Oral Presentation Session
Reviewed by: American Ethnological Society
Of interest to: Practicing and Applied Anthropologists, Teachers of Anthropology in Community Colleges, Students
Primary Theme: Resilience
Secondary Theme: Inequality
Our panel begins with the observation that progress, development, and modernization, as pervasive discursive frameworks in post-socialist nations, cannot exist or be told without an idea of backwardness—an idea linked to notions of the past, lack, and shame. What are the means through which these frameworks attain their spread and power? How and why do certain “backward” practices persist? What is the relationship between their persistence and the post-socialist discourses of progress, development, and modernity? In pursuing these questions, we seek new approaches to post-socialist biopolitics that reach beyond the Eurocentric model of state-society relations, and by extension a more precise language with which to consider various kinds of inequality and stigmatization that occur in post-socialist contexts.
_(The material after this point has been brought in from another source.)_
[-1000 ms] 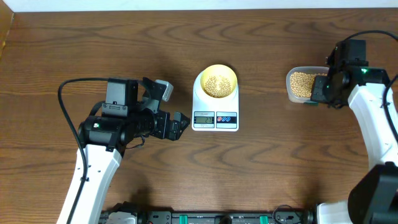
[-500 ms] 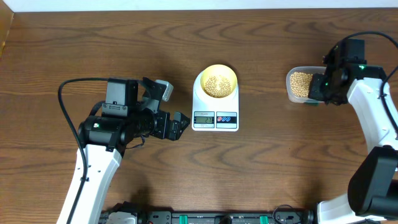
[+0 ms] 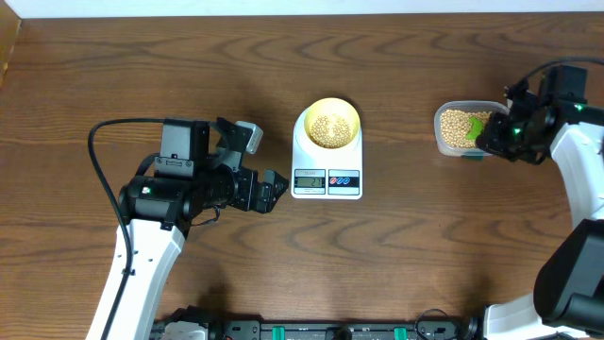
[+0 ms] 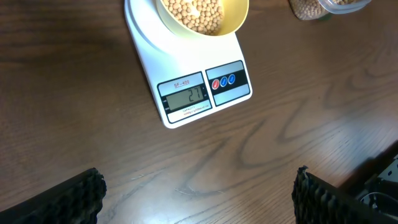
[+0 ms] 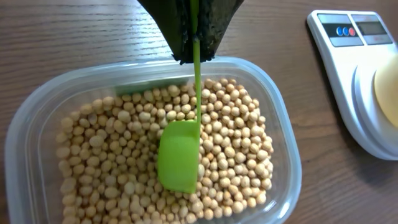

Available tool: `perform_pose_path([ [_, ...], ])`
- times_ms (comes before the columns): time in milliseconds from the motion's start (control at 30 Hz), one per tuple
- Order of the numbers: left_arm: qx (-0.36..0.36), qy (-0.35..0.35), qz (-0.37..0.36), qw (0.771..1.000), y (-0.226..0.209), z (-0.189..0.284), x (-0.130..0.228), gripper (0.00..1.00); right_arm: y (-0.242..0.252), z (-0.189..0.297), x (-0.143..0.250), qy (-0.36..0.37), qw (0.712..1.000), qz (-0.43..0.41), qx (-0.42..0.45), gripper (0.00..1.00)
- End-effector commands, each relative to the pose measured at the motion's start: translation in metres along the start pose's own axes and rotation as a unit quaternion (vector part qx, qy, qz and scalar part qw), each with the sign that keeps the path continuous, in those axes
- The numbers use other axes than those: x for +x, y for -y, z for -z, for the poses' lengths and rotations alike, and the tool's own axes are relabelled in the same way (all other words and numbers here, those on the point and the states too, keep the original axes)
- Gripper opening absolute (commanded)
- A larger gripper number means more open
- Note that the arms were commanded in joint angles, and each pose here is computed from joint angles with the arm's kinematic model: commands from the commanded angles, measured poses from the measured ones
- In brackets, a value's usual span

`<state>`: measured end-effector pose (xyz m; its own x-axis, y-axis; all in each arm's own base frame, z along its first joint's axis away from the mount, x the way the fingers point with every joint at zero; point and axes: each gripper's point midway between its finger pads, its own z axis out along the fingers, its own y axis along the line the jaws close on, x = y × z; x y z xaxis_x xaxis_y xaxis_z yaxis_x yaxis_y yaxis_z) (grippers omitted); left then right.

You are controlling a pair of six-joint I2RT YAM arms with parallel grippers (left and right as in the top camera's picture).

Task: Scoop item into bowl and weigh 50g on scale
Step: 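Lower the green scoop into the soybeans and push through them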

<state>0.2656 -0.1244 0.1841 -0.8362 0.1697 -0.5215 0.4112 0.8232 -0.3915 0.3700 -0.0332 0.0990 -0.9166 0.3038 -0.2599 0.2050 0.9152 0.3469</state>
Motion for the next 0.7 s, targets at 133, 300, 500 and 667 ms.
perform_pose_path([
  [133, 0.009, 0.000, -0.009, 1.000, 0.003, 0.000, 0.000, 0.98, -0.003, -0.005, 0.012, -0.013, 0.997, -0.004, -0.071, 0.01],
  [300, 0.009, 0.000, -0.009, 1.000, 0.003, 0.000, 0.000, 0.98, -0.007, -0.005, 0.015, -0.014, 0.996, 0.000, -0.093, 0.01],
  [500, 0.009, 0.000, -0.009, 1.000, 0.003, 0.000, 0.000, 0.98, -0.011, -0.008, 0.018, -0.016, 0.994, -0.002, -0.107, 0.01],
  [667, 0.009, 0.000, -0.009, 1.000, 0.003, 0.000, 0.000, 0.98, -0.016, -0.007, 0.016, -0.011, 0.992, 0.001, -0.124, 0.01],
])
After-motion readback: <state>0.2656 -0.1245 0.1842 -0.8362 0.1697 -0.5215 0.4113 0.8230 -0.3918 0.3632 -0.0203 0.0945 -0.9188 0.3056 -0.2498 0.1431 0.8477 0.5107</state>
In considering the peculiar juxtaposition of dominant discursive frameworks, in part reminiscent of Marxist-Leninist modes of history-telling, and the perpetuation of forms of backwardness, our panel focuses on specific discursive events and speakers. By what means do “backward” people construct lives and contexts for themselves? How does the notion of backwardness become implicated in the aspirations of a rising middle class? And how do educated urbanites—the apparent pinnacles of modern life—make sense of their own “backward” habits, practices, and relationships? Ultimately, how might particular orientations to backwardness give shape to intimate and communal relations (Steinmüller 2013), and how, through these emergent relations, are larger social histories remembered, forgotten, retold (Anagnost 1997; Khalid 2007; Adams 2010; Beyer 2016; Bovingdon 2002)?
The common thread in this concerns the dissolution of collectives, an event that crosscuts socialist societies, when the certainties of early socialism began to fall apart. But this moment of rupture has coincided with a recovery or reinvention of many aspects of prerevolutionary ways of life. From the re-emergence of patrilineal kin groups, popular religious temples, death ritual, and Buddhist practice in China (Aisha & Wank 2009; Brandstädter & Santos 2009; Chau 2006; Goossaert & Palmer 2011; Liu 2000; Jing 1996; Oxfeld 2010; Osburg 2017; Mueggler 2017), to the explosion of mosque building, ritual observance, supernatural healing, public discourse about clan politics, and the image of women as the carriers of authentic culture in Central Asia (Privratsky 2001; Jessa 2006; Rasanayagam 2011; Louw 2007; Montgomery 2016; Dubuisson 2017; Ilkhamov 2007; Schatz 2004; Gullette 2010; Harris 2004; Megoran 1999), these reconceptualizations of formerly suppressed social forms seem linked to new strategies for coping with the curtailment of social contracts governing the redistribution of rights and responsibilities between states and citizens, the privatization of the market, the liberalization of consumer choice and growing economic inequalities, and the reduction of welfare provisions. Yet, these strategies risk being seen as backward and shameful—and threaten what are, or were once, central narratives of national history and development. Embracing the full spectrum of backwardness, we ask what it means, and how it feels, to live within, through, against these stories.